As promised yesterday, today I’m going to spend a little time describing how we parse out the Words with Friends board to work out what tiles have already been played.
The screen shot contains a lot of detail but for the purposes of this post, we’re only interested in the playing area itself. While we could spend a lot of time using computer vision techniques to locate the main playing area, for example locating horizontal and vertical lines, looking for the corners of the playing area etc., it’s really not worth it because for a given device, the board is always in the same part of the image. If we can snapshot the image on iPad, iPhone 3, 4 and 5 then we can just count pixels to work out where the board is.
We think of the board as being made up of a number of cells – 15 x 15 to be exact. A cell is just a spot where we can play a tile. The main things to note about cells is that they are square and that there are exactly 15 of them filling the width of the screen. This means we can work out how big they are by dividing the width of the snapshot image by 15.
Once we’ve worked out these measurements, we can find the right part of the image for any given cell by simply using the offset from the top of the board area and adding in an appropriate X and Y offset based on the cell width.
The next task is working out whether there is a tile played at a given cell or not.
My first thought was that I could do this by looking for a mostly yellow cell at each location but there’s a problem with that. As mentioned yesterday there is a slight colour gradient across the board which means that tiles at the top of the board are a darker yellow than tiles in the middle of the board.
Also, where a tile is played on a double or triple word or letter score, the colour of the underlying cell bleeds through. This means that a tile in the upper half of the board on a double word score (red) has pretty much exactly the same colour as an empty triple word score tile (orange).
This doesn’t mean we can’t use colour at all, it just means that we need to be aware of where a tile is on the board and what’s underneath it. There are six types of cell, each of which has it’s own colour characteristics. These are:
- Empty – mostly grey
- Double letter – mostly blue
- Triple letter – mostly green
- Double word – mostly red
- Triple word – mostly orange
- Middle tile – a white cross on a darkish red background
There are two important facts here.
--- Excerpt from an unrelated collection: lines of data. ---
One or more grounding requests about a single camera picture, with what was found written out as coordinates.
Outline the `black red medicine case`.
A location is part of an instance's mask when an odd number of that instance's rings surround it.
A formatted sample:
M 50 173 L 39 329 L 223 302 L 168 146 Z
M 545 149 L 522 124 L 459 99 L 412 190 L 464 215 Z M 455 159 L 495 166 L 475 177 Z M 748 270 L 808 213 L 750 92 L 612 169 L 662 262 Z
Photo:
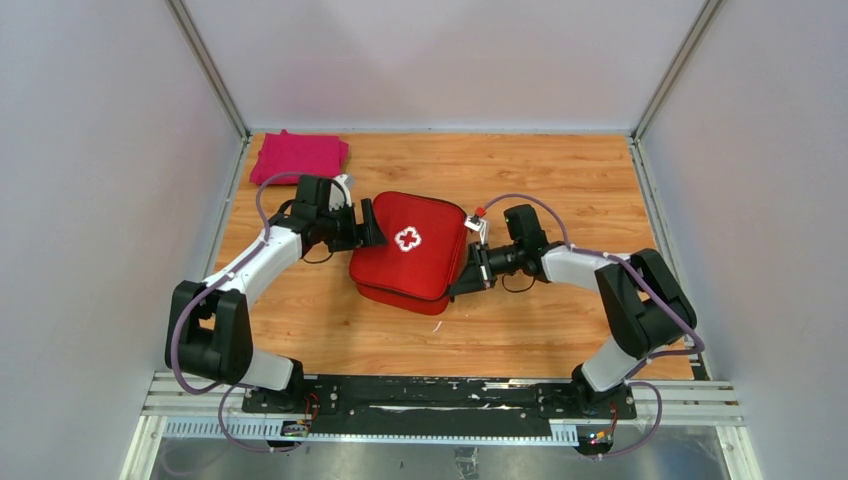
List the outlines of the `black red medicine case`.
M 382 246 L 354 251 L 349 276 L 372 301 L 423 315 L 447 308 L 467 245 L 466 213 L 430 197 L 385 191 L 373 200 Z

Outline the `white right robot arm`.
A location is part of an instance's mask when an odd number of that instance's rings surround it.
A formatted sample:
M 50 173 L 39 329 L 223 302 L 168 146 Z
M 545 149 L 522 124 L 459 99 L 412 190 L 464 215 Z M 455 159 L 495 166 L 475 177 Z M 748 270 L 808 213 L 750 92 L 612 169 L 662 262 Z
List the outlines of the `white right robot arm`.
M 689 354 L 703 351 L 695 311 L 659 252 L 642 249 L 614 254 L 551 242 L 529 204 L 505 211 L 510 243 L 492 247 L 482 211 L 465 226 L 479 239 L 468 247 L 467 261 L 450 286 L 450 297 L 495 286 L 498 278 L 521 272 L 537 282 L 567 284 L 599 294 L 609 336 L 588 360 L 572 372 L 571 403 L 584 417 L 596 417 L 611 395 L 654 359 L 681 355 L 679 339 L 693 341 Z

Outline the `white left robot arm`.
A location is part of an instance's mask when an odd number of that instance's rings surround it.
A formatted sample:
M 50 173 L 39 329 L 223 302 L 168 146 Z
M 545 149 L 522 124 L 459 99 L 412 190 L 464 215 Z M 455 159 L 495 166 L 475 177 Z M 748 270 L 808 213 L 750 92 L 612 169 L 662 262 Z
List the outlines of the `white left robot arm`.
M 228 265 L 201 281 L 184 280 L 172 293 L 164 360 L 191 395 L 219 385 L 267 390 L 283 413 L 306 400 L 301 362 L 256 347 L 250 310 L 287 268 L 315 245 L 331 253 L 384 246 L 373 203 L 355 203 L 348 174 L 300 174 L 294 198 L 273 215 L 259 214 L 258 237 Z

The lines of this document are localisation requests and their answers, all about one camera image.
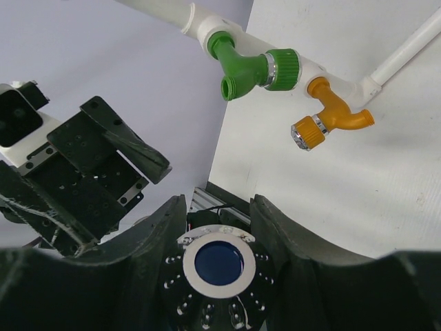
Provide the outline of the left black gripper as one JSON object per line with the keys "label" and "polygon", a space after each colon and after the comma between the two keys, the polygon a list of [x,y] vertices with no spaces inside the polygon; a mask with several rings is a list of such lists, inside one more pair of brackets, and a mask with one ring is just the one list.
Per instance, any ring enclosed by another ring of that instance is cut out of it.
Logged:
{"label": "left black gripper", "polygon": [[101,97],[92,97],[27,156],[26,175],[1,162],[1,202],[63,256],[77,257],[117,230],[153,183],[172,170]]}

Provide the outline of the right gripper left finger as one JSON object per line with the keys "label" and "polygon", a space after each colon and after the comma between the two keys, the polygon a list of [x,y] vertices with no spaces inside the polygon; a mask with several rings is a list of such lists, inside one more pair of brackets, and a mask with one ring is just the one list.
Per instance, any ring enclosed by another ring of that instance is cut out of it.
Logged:
{"label": "right gripper left finger", "polygon": [[1,251],[2,330],[168,330],[158,290],[167,250],[185,229],[184,196],[77,258]]}

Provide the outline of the white PVC pipe stand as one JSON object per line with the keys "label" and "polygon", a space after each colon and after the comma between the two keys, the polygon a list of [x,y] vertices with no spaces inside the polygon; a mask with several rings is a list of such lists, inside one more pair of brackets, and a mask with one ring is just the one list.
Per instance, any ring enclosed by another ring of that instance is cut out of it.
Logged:
{"label": "white PVC pipe stand", "polygon": [[330,82],[334,93],[354,108],[367,105],[380,93],[386,82],[440,34],[440,11],[436,10],[371,74],[352,81],[327,70],[321,62],[311,59],[298,47],[279,46],[257,37],[195,1],[122,1],[122,5],[176,27],[185,36],[198,41],[203,52],[217,62],[207,50],[207,42],[220,31],[230,33],[236,50],[245,56],[256,56],[270,49],[291,48],[300,56],[300,80],[294,89],[305,92],[312,80],[324,77]]}

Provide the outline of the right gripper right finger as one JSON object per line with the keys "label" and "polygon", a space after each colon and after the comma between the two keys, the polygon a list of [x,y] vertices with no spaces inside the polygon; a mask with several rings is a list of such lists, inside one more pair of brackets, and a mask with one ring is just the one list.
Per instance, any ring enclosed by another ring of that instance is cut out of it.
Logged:
{"label": "right gripper right finger", "polygon": [[251,229],[276,266],[270,330],[439,330],[440,253],[372,259],[291,220],[269,199],[250,203]]}

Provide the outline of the blue water faucet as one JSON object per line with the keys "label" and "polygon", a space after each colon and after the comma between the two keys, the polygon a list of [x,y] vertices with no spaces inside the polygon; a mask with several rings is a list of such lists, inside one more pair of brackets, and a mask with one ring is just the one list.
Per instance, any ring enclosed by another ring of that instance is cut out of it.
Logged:
{"label": "blue water faucet", "polygon": [[158,285],[172,330],[260,330],[276,298],[276,268],[252,234],[206,225],[177,238]]}

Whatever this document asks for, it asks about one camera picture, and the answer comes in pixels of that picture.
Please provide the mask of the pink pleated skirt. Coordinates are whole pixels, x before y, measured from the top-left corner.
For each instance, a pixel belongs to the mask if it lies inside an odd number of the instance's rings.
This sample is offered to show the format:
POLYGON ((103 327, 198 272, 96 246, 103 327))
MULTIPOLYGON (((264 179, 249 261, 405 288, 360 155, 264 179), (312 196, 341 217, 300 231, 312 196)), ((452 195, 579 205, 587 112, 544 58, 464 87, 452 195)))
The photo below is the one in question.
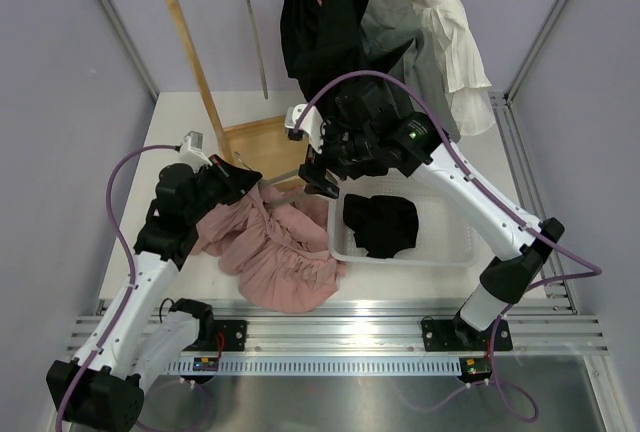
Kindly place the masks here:
POLYGON ((240 201, 216 206, 197 224, 191 254, 217 258, 253 305, 289 314, 321 306, 346 265, 329 252, 328 202, 300 191, 261 181, 240 201))

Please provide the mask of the small black skirt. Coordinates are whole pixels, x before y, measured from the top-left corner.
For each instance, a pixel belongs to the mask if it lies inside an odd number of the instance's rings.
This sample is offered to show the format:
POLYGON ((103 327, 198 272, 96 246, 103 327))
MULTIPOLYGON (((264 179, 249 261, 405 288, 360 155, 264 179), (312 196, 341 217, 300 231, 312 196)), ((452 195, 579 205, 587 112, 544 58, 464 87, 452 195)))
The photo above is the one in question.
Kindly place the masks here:
POLYGON ((354 233, 358 248, 376 259, 391 259, 416 247, 419 217, 413 202, 403 197, 374 195, 344 197, 342 218, 354 233))

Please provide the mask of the grey metal hanger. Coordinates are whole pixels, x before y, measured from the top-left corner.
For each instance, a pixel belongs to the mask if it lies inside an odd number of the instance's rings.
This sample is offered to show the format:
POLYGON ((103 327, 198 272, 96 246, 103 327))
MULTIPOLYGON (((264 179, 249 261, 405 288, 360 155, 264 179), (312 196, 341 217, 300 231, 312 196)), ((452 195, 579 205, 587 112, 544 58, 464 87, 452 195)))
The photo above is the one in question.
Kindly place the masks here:
POLYGON ((268 100, 269 91, 268 91, 268 85, 267 85, 267 78, 266 78, 266 72, 265 72, 265 67, 264 67, 264 60, 263 60, 263 56, 262 56, 259 31, 258 31, 258 27, 257 27, 257 22, 256 22, 255 14, 254 14, 254 8, 253 8, 252 1, 251 0, 245 0, 245 5, 246 5, 246 8, 247 8, 247 13, 248 13, 248 16, 249 16, 249 23, 250 23, 250 26, 251 26, 251 33, 252 33, 252 38, 253 38, 253 42, 254 42, 254 50, 255 50, 255 54, 256 54, 256 60, 257 60, 257 66, 258 66, 261 90, 262 90, 262 94, 263 94, 264 99, 268 100))
POLYGON ((277 199, 265 201, 265 205, 279 207, 308 197, 307 192, 304 190, 303 182, 299 177, 296 177, 294 175, 294 171, 286 172, 284 174, 276 176, 273 179, 263 179, 262 182, 264 184, 272 185, 281 194, 281 196, 277 199))

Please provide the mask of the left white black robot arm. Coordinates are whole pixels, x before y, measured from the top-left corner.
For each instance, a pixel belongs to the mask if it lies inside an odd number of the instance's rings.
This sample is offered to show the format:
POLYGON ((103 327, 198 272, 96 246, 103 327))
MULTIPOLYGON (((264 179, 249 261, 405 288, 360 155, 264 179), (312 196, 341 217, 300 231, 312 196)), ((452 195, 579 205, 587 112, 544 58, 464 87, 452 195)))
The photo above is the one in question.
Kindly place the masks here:
POLYGON ((55 361, 46 383, 64 423, 100 431, 129 431, 156 379, 179 354, 208 348, 216 326, 209 305, 180 299, 149 337, 154 306, 181 272, 198 239, 197 224, 219 205, 234 205, 262 175, 213 155, 164 167, 133 246, 129 272, 99 325, 69 361, 55 361))

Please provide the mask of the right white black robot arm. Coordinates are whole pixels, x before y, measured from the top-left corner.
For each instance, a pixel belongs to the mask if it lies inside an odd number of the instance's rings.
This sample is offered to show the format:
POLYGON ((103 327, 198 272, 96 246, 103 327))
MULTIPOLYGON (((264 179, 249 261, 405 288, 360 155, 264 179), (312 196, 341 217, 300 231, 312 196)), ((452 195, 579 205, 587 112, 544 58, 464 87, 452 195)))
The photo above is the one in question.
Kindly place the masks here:
POLYGON ((396 170, 439 192, 457 206, 489 244, 495 257, 452 320, 456 341, 466 348, 484 342, 499 315, 517 304, 564 233, 556 219, 546 221, 518 208, 471 167, 436 117, 405 84, 405 99, 382 92, 382 75, 357 86, 336 117, 313 104, 288 109, 284 127, 290 139, 309 139, 299 175, 309 194, 331 200, 347 178, 384 176, 396 170))

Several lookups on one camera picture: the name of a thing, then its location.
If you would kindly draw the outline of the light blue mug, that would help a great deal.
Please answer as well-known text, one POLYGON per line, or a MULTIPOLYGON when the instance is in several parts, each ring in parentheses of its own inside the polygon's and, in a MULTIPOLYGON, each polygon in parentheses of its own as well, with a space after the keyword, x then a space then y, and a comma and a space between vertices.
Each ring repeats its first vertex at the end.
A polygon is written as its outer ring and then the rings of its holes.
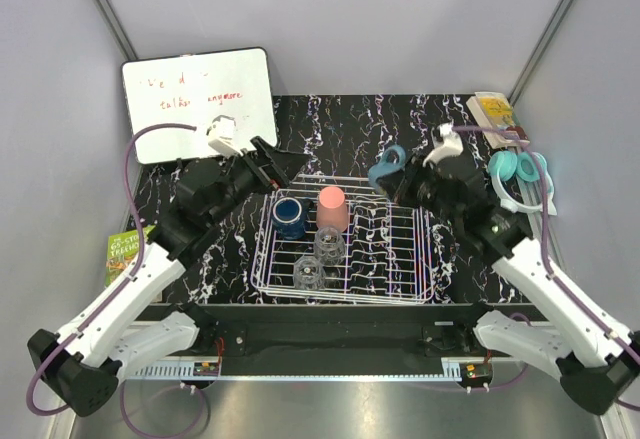
POLYGON ((401 170, 406 163, 407 155, 403 147, 393 145, 386 149, 379 161, 368 171, 368 182, 377 193, 383 194, 384 190, 378 184, 381 177, 393 174, 401 170))

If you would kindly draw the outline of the dark blue mug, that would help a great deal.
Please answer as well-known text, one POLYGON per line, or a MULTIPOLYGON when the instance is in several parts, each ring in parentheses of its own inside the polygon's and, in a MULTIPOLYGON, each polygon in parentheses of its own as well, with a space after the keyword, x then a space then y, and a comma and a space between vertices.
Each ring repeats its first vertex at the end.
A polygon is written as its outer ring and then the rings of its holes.
POLYGON ((272 208, 273 226, 283 240, 295 241, 305 236, 310 202, 294 197, 279 199, 272 208))

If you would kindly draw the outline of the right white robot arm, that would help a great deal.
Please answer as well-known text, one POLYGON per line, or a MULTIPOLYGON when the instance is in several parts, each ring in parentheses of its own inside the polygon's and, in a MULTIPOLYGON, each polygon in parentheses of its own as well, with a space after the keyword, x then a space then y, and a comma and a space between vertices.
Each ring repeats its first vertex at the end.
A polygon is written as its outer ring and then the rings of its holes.
POLYGON ((556 379, 583 410, 601 416, 639 377, 639 335, 599 308, 551 261, 526 217, 499 205, 485 173, 468 157, 428 163, 379 161, 369 183, 397 205, 447 220, 469 253, 523 293, 554 326, 549 332, 475 306, 454 330, 466 355, 502 352, 556 379))

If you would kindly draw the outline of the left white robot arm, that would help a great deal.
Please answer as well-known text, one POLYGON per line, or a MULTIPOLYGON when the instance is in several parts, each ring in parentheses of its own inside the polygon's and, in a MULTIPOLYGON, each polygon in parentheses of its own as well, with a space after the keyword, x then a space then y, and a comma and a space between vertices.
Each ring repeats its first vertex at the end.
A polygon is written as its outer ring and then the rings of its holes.
POLYGON ((286 188, 309 155, 279 150, 260 137, 225 162, 194 159, 176 184, 173 202, 132 263, 73 320, 27 342, 36 373, 27 389, 46 384, 80 417, 99 410, 138 370, 174 352, 208 353, 216 321, 196 305, 179 306, 164 320, 126 336, 130 324, 214 243, 217 226, 253 194, 286 188))

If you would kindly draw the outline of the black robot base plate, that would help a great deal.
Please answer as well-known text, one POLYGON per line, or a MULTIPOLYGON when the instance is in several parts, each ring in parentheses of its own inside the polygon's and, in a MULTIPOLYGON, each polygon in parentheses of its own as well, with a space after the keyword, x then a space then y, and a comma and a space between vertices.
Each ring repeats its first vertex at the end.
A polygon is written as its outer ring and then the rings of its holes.
POLYGON ((222 376, 249 380, 454 380, 479 358, 474 305, 203 305, 224 342, 222 376))

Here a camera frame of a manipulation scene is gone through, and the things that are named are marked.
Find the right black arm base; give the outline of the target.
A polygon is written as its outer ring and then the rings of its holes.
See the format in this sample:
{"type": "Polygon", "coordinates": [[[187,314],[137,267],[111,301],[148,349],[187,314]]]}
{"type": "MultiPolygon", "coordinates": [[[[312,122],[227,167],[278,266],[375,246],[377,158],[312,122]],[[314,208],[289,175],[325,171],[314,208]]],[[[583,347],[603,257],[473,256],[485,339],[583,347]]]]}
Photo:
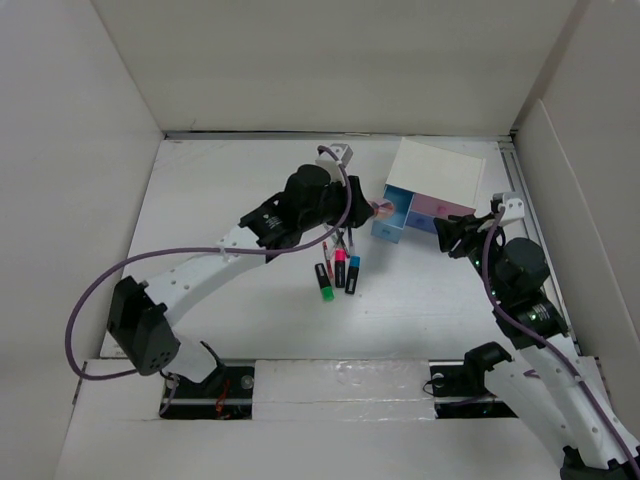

Firstly, we know exactly where we expect to find these cells on the board and secondly, the colour gradient used on the tiles is not used on the board cells. This means every TW cell is the same colour as every other TW cell.
We first calculate the mean colour across each type of cell. You can see these colours here. Note that the colours are expressed in L*a*b* rather than the normal RGB triplets which is why there are negative values.
Now when we look at a cell on the board, we can calculate the average colour across that cell and if it differs from the expected values by more than some threshold (I use 10%) then we assume that it has a tile on it.
Once we have the locations of each tile, we can extract that cell and do some further image processing to work out what the letter on that tile is. First I take the grey scale version of the tile and then threshold using Otsu’s method. This gives me a black and white version of the tile. From here, I calculate the bounding box of the letter itself (i.e. tripping out the score in the corner of the tile) before trying to recognise the letter.
OCR in general can be difficult and expensive however in this case, we have a very limited domain. There are only 26 letters to recognise and they are all positioned in the same way within a cell give or take a pixel or two.
This paper describes a set of 16 different measurements that can be made across a set of letters from a font to distinguish between them. I use these measurements, normalised to percentages, to build a descriptor of each possible letter A-Z and then or each tile in the space, I compare to the stored descriptor, calculating the Euclidean distance from each to select the nearest neighbour.
This gives pretty fair, though not perfect results as seen yesterday. One of the key problems is with the letter W. As you can see from the processing of that tile, the score in the corner of the tile actually merges with the letter itself in the processed tile. This may be making it more difficult to recognise. Similarly, the red circle containing the score of the last turn played can also corrupt the letter on a tile making it hard to recognise. The next step is to improve the pre-processing of tile images to hopefully get better recognition.
I’m going to attempt to improve these results by trying to tidy up the source images a little.